The next justices will likely determine the ideological balance of the state’s highest court: Pariente, Lewis, and Quince are regarded as the liberal-leaning contingent; Chief Justice Charles Canady and Justices Ricky Polston and Alan Lawson are the conservatives. Justice Jorge Labarga is often a swing vote.

The court’s ruling suggested they bought into the group’s argument that Scott shouldn’t be able to replace the outgoing justices because their terms don’t end till the last minute of Jan. 7, his last day in office, but the new governor will be sworn in earlier that morning.

Its order was contingent on the fact that the three justices “do not leave prior to the expiration of their terms at midnight between Jan. 7 and Jan. 8, 2019, and provided that the (next) governor takes office immediately upon the beginning of his term.”

“The people will have a very important say in this matter, especially because both candidates have staked out very different positions on the kinds of people they are looking to appoint to the court,” said John Mills, attorney for the plaintiffs, in a statement.

“Andrew Gillum has said he will ‘appoint diverse, qualified judges who represent the breadth and depth of people in this state,’ ” he added. “Ron DeSantis has said he will ‘appoint constitutional conservatives’ who will be very different from the retiring justices, who he characterizes as ‘liberal’ and accuses of ‘legislating from the bench for the past 20 years.’ Voters now have the opportunity to factor these positions into their choice for governor.”

Further, the court found that Scott “exceeded his authority by directing the Supreme Court Judicial Nominating Commission (‘the JNC’) to submit its nominations to fill these vacancies” by Nov. 10.

That panel was planning on interviewing all 59 applicants for the three vacancies on Nov. 3 and 4 in Miami, and Nov. 8 and 9 in Tampa. (One of those applicants, Jeff Burns, later on Monday sued to disqualify Pariente, Lewis and Quince from the case for an “objective economic conflict of interest.”)

The 60-day period “after nominations have been certified within which the governor is required to make appointments, as set forth in … the Florida Constitution begins to run only when the governor with the authority to appoint has taken office,” the court said. “As the JNC is an independent body, it is not bound by Gov.
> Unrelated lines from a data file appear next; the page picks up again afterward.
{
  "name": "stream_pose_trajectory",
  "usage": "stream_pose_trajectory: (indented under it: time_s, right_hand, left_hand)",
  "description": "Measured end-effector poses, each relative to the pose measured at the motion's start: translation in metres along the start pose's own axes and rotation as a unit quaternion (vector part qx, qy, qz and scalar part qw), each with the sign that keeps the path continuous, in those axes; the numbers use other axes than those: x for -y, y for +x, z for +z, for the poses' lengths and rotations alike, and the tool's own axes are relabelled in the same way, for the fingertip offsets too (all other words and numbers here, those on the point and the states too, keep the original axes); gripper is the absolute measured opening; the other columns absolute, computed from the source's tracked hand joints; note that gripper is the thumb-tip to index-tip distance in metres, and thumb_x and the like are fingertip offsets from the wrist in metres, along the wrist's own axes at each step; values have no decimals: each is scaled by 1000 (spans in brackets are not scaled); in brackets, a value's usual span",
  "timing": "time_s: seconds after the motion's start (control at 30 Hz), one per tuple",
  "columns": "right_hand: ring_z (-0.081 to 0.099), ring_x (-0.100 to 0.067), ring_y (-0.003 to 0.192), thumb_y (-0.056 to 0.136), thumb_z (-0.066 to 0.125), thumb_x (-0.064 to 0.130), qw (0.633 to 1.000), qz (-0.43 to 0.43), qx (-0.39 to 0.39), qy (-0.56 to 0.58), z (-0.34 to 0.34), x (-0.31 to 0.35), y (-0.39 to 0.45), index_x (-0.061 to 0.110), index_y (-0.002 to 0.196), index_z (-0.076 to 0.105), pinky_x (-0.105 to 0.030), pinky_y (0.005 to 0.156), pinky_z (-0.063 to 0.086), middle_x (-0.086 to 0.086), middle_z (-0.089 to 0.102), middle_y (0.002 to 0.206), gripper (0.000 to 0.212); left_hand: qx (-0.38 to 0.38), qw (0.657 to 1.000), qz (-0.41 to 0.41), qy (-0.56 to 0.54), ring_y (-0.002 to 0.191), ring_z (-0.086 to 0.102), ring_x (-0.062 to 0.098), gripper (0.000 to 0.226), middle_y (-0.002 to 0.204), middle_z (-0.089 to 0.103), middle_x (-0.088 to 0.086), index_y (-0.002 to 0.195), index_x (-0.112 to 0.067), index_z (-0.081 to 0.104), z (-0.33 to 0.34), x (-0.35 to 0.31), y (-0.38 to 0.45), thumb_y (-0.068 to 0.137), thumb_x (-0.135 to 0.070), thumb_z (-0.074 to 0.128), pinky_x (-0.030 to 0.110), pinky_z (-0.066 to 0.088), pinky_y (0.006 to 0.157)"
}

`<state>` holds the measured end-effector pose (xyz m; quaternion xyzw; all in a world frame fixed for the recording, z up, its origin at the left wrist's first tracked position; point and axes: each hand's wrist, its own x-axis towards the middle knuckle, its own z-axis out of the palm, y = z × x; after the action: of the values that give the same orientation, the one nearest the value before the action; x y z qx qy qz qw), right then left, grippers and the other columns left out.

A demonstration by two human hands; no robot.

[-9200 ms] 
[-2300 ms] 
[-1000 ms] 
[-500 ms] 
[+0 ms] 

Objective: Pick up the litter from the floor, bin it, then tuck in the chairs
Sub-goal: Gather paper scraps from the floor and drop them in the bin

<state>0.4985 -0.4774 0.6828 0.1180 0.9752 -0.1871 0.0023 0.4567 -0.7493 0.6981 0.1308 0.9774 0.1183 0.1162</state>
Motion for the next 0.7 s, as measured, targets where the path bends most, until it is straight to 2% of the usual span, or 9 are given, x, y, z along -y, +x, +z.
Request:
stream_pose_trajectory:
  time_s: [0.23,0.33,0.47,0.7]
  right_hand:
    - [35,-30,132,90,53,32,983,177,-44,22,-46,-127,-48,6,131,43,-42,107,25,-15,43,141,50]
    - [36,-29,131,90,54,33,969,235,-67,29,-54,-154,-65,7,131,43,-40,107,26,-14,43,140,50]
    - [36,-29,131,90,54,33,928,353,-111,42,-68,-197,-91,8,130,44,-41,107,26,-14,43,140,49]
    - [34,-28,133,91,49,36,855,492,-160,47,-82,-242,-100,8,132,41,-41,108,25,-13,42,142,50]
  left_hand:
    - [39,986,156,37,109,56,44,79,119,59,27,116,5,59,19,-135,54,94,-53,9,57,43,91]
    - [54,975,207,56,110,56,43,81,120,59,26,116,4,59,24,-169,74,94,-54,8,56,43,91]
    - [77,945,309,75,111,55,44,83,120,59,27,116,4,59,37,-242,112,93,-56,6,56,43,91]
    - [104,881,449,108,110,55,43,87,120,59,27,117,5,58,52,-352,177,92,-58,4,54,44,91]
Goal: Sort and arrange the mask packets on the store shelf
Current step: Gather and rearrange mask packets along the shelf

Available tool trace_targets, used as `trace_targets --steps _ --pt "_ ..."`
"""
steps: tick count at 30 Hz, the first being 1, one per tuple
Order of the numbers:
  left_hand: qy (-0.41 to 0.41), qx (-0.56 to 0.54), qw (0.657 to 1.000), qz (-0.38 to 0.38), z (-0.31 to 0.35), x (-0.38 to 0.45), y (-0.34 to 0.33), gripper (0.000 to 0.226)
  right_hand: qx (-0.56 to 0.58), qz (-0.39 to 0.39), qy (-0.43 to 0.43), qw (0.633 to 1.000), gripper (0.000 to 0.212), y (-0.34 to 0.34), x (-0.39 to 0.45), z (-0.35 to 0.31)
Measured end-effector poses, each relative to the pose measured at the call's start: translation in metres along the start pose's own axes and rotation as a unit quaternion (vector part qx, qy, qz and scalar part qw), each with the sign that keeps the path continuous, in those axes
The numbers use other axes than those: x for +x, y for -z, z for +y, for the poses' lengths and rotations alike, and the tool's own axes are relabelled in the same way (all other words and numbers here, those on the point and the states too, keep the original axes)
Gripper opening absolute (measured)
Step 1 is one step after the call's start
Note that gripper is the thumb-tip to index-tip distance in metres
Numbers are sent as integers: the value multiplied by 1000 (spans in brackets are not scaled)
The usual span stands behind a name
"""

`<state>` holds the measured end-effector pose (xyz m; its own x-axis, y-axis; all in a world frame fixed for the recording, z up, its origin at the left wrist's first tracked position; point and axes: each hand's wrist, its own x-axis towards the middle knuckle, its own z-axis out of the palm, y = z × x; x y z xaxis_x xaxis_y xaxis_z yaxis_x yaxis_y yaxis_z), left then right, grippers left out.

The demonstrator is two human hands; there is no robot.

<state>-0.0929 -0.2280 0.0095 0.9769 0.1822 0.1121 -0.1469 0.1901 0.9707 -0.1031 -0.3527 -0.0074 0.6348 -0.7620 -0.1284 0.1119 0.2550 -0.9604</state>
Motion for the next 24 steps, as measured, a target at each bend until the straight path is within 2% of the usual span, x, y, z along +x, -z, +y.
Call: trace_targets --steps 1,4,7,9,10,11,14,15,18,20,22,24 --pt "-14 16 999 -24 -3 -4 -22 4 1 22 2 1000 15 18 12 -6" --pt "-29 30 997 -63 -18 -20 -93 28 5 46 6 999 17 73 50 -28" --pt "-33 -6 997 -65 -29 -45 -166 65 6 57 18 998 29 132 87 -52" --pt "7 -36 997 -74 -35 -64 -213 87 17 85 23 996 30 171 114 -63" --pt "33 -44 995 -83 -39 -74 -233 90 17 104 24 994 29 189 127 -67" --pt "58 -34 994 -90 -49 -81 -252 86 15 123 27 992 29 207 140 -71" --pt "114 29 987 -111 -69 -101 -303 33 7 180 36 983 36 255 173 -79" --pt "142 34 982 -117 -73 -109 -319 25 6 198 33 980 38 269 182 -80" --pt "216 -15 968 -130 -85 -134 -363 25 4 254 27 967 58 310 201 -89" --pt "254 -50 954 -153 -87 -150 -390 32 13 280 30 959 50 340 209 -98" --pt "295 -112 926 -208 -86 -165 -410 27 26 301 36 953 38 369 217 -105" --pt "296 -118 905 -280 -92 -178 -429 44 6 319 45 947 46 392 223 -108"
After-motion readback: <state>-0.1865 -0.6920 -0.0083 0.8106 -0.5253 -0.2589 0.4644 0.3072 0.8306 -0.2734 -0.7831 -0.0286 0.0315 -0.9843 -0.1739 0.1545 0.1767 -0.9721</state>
Scott’s deadlines.”

The court also set oral argument for Nov. 8 on “the issue of when the JNC can certify its nominations.”

In recent weeks, Scott tried to defuse the litigation by offering to confer with his successor on candidates, taking a page from the late Democratic Gov. Lawton Chiles, who reached a similar accord with incoming Republican Jeb Bush in 1998. Quince is the last justice appointed through such consultations.
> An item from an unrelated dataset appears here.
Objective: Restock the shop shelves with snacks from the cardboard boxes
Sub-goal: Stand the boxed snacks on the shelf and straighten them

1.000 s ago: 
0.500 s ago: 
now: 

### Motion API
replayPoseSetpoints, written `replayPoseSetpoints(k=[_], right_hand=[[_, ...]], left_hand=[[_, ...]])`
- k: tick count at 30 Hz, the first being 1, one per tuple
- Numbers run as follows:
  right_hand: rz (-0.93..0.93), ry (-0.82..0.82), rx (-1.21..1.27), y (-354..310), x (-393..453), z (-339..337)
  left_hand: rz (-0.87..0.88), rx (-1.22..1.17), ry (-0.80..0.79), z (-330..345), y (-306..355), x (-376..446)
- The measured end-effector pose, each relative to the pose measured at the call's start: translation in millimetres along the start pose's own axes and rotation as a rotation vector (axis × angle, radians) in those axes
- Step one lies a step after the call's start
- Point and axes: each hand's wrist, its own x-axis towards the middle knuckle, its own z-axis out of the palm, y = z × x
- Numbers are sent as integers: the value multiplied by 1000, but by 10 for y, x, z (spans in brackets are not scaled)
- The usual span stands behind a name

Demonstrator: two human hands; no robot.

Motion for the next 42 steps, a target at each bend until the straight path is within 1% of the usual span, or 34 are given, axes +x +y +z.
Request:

Geoff Burgan, then the campaign communications director for Gillum, spurned the offer, saying: “In our understanding of the Constitution, the next Governor will appoint the next three Supreme Court justices.”
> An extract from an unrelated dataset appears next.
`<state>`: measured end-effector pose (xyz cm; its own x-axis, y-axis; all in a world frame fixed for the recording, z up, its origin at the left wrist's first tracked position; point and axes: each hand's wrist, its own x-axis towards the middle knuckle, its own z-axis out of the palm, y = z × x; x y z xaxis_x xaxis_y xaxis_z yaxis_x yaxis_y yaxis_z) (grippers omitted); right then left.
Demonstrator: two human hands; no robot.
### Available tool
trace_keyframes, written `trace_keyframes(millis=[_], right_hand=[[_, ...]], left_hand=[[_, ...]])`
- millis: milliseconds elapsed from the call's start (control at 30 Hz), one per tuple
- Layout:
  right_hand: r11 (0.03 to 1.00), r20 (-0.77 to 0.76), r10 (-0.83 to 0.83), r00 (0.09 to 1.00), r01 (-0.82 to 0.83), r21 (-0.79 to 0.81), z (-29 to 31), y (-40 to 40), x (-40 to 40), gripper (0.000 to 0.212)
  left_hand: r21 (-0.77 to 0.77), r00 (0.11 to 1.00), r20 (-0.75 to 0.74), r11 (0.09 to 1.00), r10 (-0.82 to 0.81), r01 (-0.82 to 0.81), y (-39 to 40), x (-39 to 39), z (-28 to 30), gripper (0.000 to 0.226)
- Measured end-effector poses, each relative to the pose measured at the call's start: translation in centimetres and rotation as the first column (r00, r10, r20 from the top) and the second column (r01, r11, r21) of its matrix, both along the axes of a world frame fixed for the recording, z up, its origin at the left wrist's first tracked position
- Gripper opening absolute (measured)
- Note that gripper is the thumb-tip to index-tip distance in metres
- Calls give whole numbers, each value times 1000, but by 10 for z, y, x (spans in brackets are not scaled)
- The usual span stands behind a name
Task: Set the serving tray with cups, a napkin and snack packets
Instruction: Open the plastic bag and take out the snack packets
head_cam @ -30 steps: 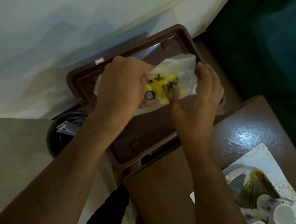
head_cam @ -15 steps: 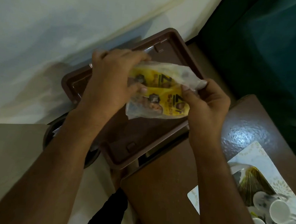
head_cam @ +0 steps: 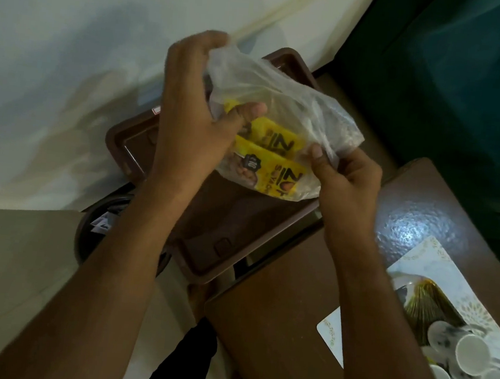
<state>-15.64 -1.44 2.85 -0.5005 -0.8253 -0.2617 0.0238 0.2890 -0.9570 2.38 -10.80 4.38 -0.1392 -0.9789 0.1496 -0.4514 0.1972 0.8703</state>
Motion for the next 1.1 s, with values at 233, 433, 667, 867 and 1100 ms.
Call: trace_keyframes(millis=[233, 433, 667, 867, 1100], right_hand=[[991, 160, -104, 982, 116, -67, -4, -3, 2, 11], [944, 35, -328, 944, 329, -26, -8, -4, -5, 15], [951, -107, -290, 951, 273, -147, 1, -7, 0, 13], [991, 10, 35, 999, -33, -133, -3, 0, -8, 51], [985, 62, -138, 989, 143, -91, -3, -2, 2, 15]], left_hand=[[441, 987, -163, 894, -3, 75, 3, 18, -22, 57], [318, 984, -159, 948, 78, -23, 1, 9, -14, 15], [293, 938, -263, 945, 225, -145, -1, -3, -10, 31], [110, 943, -255, 975, 215, -193, -12, -8, -5, 19], [115, 931, -307, 979, 196, -168, -14, -3, 2, 19]])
In a statement later Monday, Gillum said he was “pleased the … Court has brought closure to this important issue, finding — as we have consistently stated — that the next Governor of Florida will appoint the next three Supreme Court justices.

“It is a duty I take extremely seriously and, as Governor, one of my top priorities will be to restore integrity to the judicial nominating process,” he added.

DeSantis tweeted: “If (Gillum) is elected, out-of-state, radical groups would pressure him to appoint activist judges who would legislate from the bench to fit their own ideology. The consequences would be dangerous and felt for generations.

“I promise to only appoint judges who will uphold the Constitution and follow the law as it is written. We must secure Florida’s future.”

Scott, a Naples Republican who is term-limited as Governor, now is running to unseat incumbent Democratic U.S. Sen. Bill Nelson, first elected in 2000.

The present suit had been first filed last year but the court said it couldn’t step into the controversy then because the Governor hadn’t taken any action yet.

In that decision, Labarga joined with the court’s conservatives. Pariente and Quince concurred, but Lewis dissented and called Scott’s proposed actions “blatantly unconstitutional.”

The court’s Monday decision also means the court could be short on justices for a while: The nominating and appointment process can take as long as four months, including background screening and reviews of The Florida Bar’s disciplinary records.

And the court itself tweaked its own rules last year regarding how and when retired justices can serve as “senior justices.”

A controversy erupted when then-Chief Justice Labarga allowed retired Justice James E.C. Perry to finish work on opinions, following decades of court practice. This was after Lawson, a Scott appointee, replaced Perry.

Republican House Speaker Richard Corcoran prepared a legal challenge to Perry’s continued work, saying among other things that Perry was an unconstitutional “eighth justice” on the seven-member court.

Interviews scheduled for state Supreme Court vacancies

A review panel announced Friday it had decided to interview all 59 applicants for three upcoming Florida Supreme Court vacancies.

The Florida Supreme Court Judicial Nominating Commission (JNC) will meet Nov. 3 and Nov. 4 in Miami, and again Nov. 8 and Nov. 9 in Tampa.

“This schedule will position the Florida Supreme Court JNC to certify nominations at the earliest on Nov. 10 or sometime thereafter to give the Governor and Governor-elect ample time to do their vetting and minimize the time that these three judicial vacancies remain unfilled,” a press release said. 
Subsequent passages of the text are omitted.